Prese varie volte a pugni il cuscino e si fermò solo quando i singhiozzi scossero il suo corpo in una maniera troppo forte. Si ripulì il volto dalle lacrime e afferrò la sua valigia riposta sotto il letto: voleva andarsene, e aveva intenzione di farlo subito. Aprì l'armadio scuro e afferrò rapidamente e alla rinfusa i pochi abiti che nella fretta aveva portato con sé. Li ripose malamente nella valigia proprio quando sentì la porta della camerata aprirsi.

Chirone - conoscendo i suoi polli - aveva raggiunto Michael e la sua figura ora si stagliava imponente sull'uscio della porta.

«Cosa stai facendo?»

«Me ne sto andando» disse il ragazzo in un tono che non ammetteva repliche.

Il centauro stette un po' in silenzio, poi con una manata afferrò la valigia e la sottrasse alla vista di Michael, che lo guardò incredulo.

«Ti stai davvero arrendendo adesso? Per una cosa così stupida?

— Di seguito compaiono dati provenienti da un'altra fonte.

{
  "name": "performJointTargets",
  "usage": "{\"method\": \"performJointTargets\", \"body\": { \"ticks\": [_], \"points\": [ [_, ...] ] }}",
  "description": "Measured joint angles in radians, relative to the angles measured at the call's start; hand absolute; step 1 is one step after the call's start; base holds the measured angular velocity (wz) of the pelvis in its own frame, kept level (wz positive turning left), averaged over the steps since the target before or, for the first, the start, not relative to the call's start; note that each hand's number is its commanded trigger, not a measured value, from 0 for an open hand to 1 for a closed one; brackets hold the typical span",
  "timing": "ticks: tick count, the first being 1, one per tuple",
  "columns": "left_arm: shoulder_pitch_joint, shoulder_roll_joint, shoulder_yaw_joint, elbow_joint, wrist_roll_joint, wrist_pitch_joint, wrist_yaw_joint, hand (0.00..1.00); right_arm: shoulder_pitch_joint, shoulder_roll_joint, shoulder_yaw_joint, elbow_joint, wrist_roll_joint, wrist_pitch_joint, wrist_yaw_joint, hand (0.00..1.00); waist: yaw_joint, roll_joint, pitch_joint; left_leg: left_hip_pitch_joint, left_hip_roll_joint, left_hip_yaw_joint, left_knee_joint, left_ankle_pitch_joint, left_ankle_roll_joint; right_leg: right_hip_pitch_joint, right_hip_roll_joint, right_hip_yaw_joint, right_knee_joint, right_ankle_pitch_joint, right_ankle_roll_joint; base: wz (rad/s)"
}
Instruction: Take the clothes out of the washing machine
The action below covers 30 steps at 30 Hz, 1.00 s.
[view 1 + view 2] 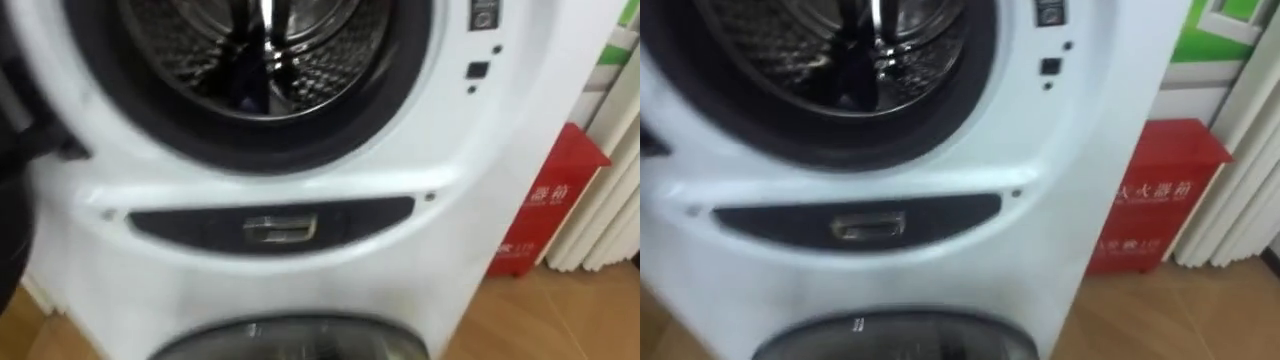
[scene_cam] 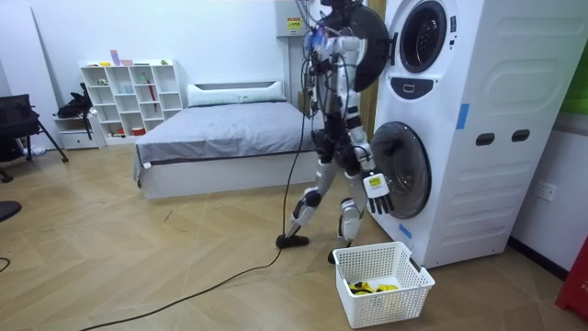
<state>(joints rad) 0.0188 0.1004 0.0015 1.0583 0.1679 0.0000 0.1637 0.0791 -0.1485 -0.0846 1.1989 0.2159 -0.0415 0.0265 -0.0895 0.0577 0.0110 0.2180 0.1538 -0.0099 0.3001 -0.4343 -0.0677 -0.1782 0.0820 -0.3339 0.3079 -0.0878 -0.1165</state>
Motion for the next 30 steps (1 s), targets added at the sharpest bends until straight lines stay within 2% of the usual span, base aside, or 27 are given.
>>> {"method": "performJointTargets", "body": {
  "ticks": [1,2,3,4,5,6,7,8,9,11,12,13,14,15,16,18,20,22,23,27,30],
  "points": [
    [0.0,-0.001,-0.009,0.0,0.003,0.0,0.0,0.0,0.0,0.006,-0.016,0.0,-0.009,0.0,0.001,0.0,0.0,-0.007,-0.0008,-0.012,-0.024,0.009,-0.022,0.0,0.033,-0.021,-0.017,0.006,0.0,0.027,0.009,-0.06],
    [0.01,0.001,-0.016,0.003,0.001,0.003,0.0,0.0,0.002,0.009,-0.014,0.004,-0.008,0.0,0.001,0.0,0.004,-0.025,-0.0091,-0.029,-0.056,0.013,-0.028,0.021,0.072,-0.031,-0.038,0.025,-0.018,0.067,0.017,-0.16],
    [0.014,0.0,-0.021,0.005,0.0,0.004,0.0,0.0,0.004,0.008,-0.015,0.004,-0.008,0.0,0.001,0.0,0.001,-0.03,-0.0096,-0.038,-0.069,0.015,-0.028,0.028,0.083,-0.03,-0.048,0.029,-0.037,0.091,0.022,-0.21],
    [0.018,0.0,-0.032,0.008,0.001,0.009,0.0,0.0,0.009,0.008,-0.015,0.002,-0.007,0.0,0.0,0.0,0.001,-0.04,-0.0097,-0.055,-0.1,0.024,-0.028,0.045,0.104,-0.029,-0.065,0.047,-0.081,0.145,0.033,-0.24],
    [0.017,0.001,-0.035,0.017,-0.01,0.009,0.0,0.0,0.011,0.007,-0.014,0.002,0.012,0.0,0.0,0.0,0.006,-0.048,-0.0066,-0.068,-0.127,0.043,-0.027,0.061,0.122,-0.025,-0.08,0.07,-0.128,0.2,0.048,-0.28],
    [0.018,0.002,-0.036,0.024,-0.016,0.009,0.0,0.0,0.011,0.007,-0.014,0.002,0.018,0.0,0.0,0.0,0.006,-0.054,-0.0053,-0.073,-0.141,0.054,-0.026,0.072,0.131,-0.021,-0.083,0.089,-0.15,0.227,0.058,-0.28],
    [0.019,0.004,-0.046,0.04,-0.045,0.009,0.001,0.0,0.018,0.006,-0.015,0.003,0.039,0.001,-0.002,0.0,0.003,-0.05,-0.0019,-0.088,-0.153,0.08,-0.019,0.082,0.145,-0.02,-0.101,0.105,-0.155,0.252,0.098,0.0],
    [0.019,0.002,-0.047,0.056,-0.058,0.009,0.001,0.0,0.03,0.006,-0.016,0.004,0.075,0.009,-0.005,0.0,-0.013,-0.05,0.0044,-0.094,-0.145,0.114,-0.011,0.091,0.148,-0.02,-0.123,0.113,-0.07,0.192,0.126,0.13],
    [0.019,0.002,-0.047,0.058,-0.058,0.009,0.002,0.0,0.036,0.006,-0.016,0.004,0.093,0.012,-0.007,0.0,-0.016,-0.046,0.0033,-0.098,-0.144,0.123,-0.012,0.098,0.148,-0.018,-0.132,0.116,-0.019,0.15,0.129,0.19],
    [0.019,0.004,-0.054,0.066,-0.071,-0.005,0.005,0.0,0.04,-0.005,-0.015,0.003,0.114,0.013,-0.016,0.0,-0.006,-0.039,0.002,-0.105,-0.145,0.147,-0.044,0.135,0.152,0.015,-0.163,0.142,0.141,0.02,0.146,-0.14],
    [0.021,0.006,-0.055,0.069,-0.08,-0.005,0.005,0.0,0.04,-0.007,-0.015,0.003,0.112,0.013,-0.017,0.0,-0.005,-0.039,0.0022,-0.105,-0.145,0.146,-0.053,0.144,0.151,0.033,-0.173,0.147,0.167,-0.004,0.152,-0.17],
    [0.024,0.011,-0.053,0.076,-0.09,-0.005,0.007,0.0,0.043,-0.006,-0.015,0.005,0.106,0.016,-0.017,0.0,-0.006,-0.041,0.0014,-0.102,-0.146,0.147,-0.071,0.163,0.148,0.078,-0.188,0.163,0.202,-0.046,0.163,-0.06],
    [0.027,0.012,-0.049,0.081,-0.099,-0.005,0.009,0.0,0.044,-0.004,-0.014,0.007,0.107,0.021,-0.018,0.0,-0.005,-0.054,-0.0006,-0.103,-0.147,0.152,-0.082,0.176,0.144,0.124,-0.194,0.17,0.207,-0.073,0.168,-0.08],
    [0.03,0.012,-0.044,0.081,-0.1,-0.006,0.011,0.0,0.044,-0.002,-0.013,0.007,0.107,0.021,-0.018,0.0,-0.002,-0.056,-0.0008,-0.103,-0.148,0.156,-0.085,0.18,0.14,0.145,-0.196,0.17,0.191,-0.084,0.17,-0.26],
    [0.036,0.013,-0.043,0.081,-0.107,-0.006,0.018,0.0,0.041,0.001,0.0,0.006,0.098,0.021,-0.017,0.0,0.008,-0.068,-0.0058,-0.104,-0.149,0.172,-0.086,0.184,0.134,0.174,-0.188,0.178,0.127,-0.098,0.172,-0.41],
    [0.041,0.01,-0.022,0.081,-0.122,-0.008,0.019,0.0,0.036,0.002,0.025,0.006,0.082,0.02,-0.014,0.0,0.035,-0.077,-0.0097,-0.102,-0.148,0.197,-0.097,0.193,0.12,0.205,-0.173,0.19,0.026,-0.099,0.17,-0.55],
    [0.045,0.01,0.044,0.081,-0.124,-0.027,0.022,0.0,0.024,0.005,0.031,0.006,0.052,0.017,-0.008,0.0,0.058,-0.082,-0.0068,-0.103,-0.132,0.222,-0.104,0.201,0.103,0.226,-0.147,0.198,-0.06,-0.079,0.137,-0.45],
    [0.054,0.014,0.072,0.081,-0.14,-0.045,0.038,0.0,0.024,0.006,0.034,0.008,0.043,0.016,-0.001,0.0,0.063,-0.084,-0.0081,-0.098,-0.128,0.223,-0.104,0.204,0.092,0.232,-0.13,0.204,-0.095,-0.072,0.129,-0.09],
    [0.06,0.014,0.076,0.081,-0.175,-0.051,0.053,0.0,0.023,0.006,0.034,0.007,0.037,0.015,0.0,0.0,0.065,-0.084,-0.0116,-0.095,-0.122,0.222,-0.104,0.207,0.087,0.235,-0.124,0.198,-0.104,-0.068,0.123,0.0],
    [0.064,0.013,0.124,0.066,-0.257,-0.05,0.101,0.0,0.021,0.006,0.033,0.013,0.032,0.008,0.008,0.0,0.069,-0.08,-0.0141,-0.103,-0.11,0.209,-0.106,0.213,0.073,0.235,-0.113,0.183,-0.113,-0.068,0.111,0.09],
    [0.075,0.016,0.212,-0.036,-0.332,-0.051,0.151,0.0,0.024,0.001,0.031,0.007,0.018,0.009,0.008,0.0,0.082,-0.082,-0.0139,-0.118,-0.104,0.192,-0.114,0.218,0.064,0.234,-0.108,0.167,-0.122,-0.066,0.103,0.15]
  ]
}}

Federico è solo un bulletto, cosa farai quando ti troverai di fronte i veri mostri?»

«Non hai mai pensato che magari non sono fatto per affrontare i veri mostri?!» Sbottò il ragazzo allargando le braccia. «Magari questa non è la mia strada!»

«Qual è la tua strada, Michael, lo sai?»

Il riccio si ammutolì e guardò a terra, poi si mise a sedere sul letto.

«La scuola non fa per te, lo hai visto. Ora stai provando questo nuovo percorso, non arrenderti così presto. Ci sono ancora tantissime cose da fare, migliorerai, io ne sono sicuro. Io credo in te.»

Il ragazzo rialzò lo sguardo su Chirone, incredulo per ciò che aveva appena sentito.

«Ti deluderò» gli sussurrò.

«Se dovesse succedere, pazienza. Però voglio che ci provi ancora.»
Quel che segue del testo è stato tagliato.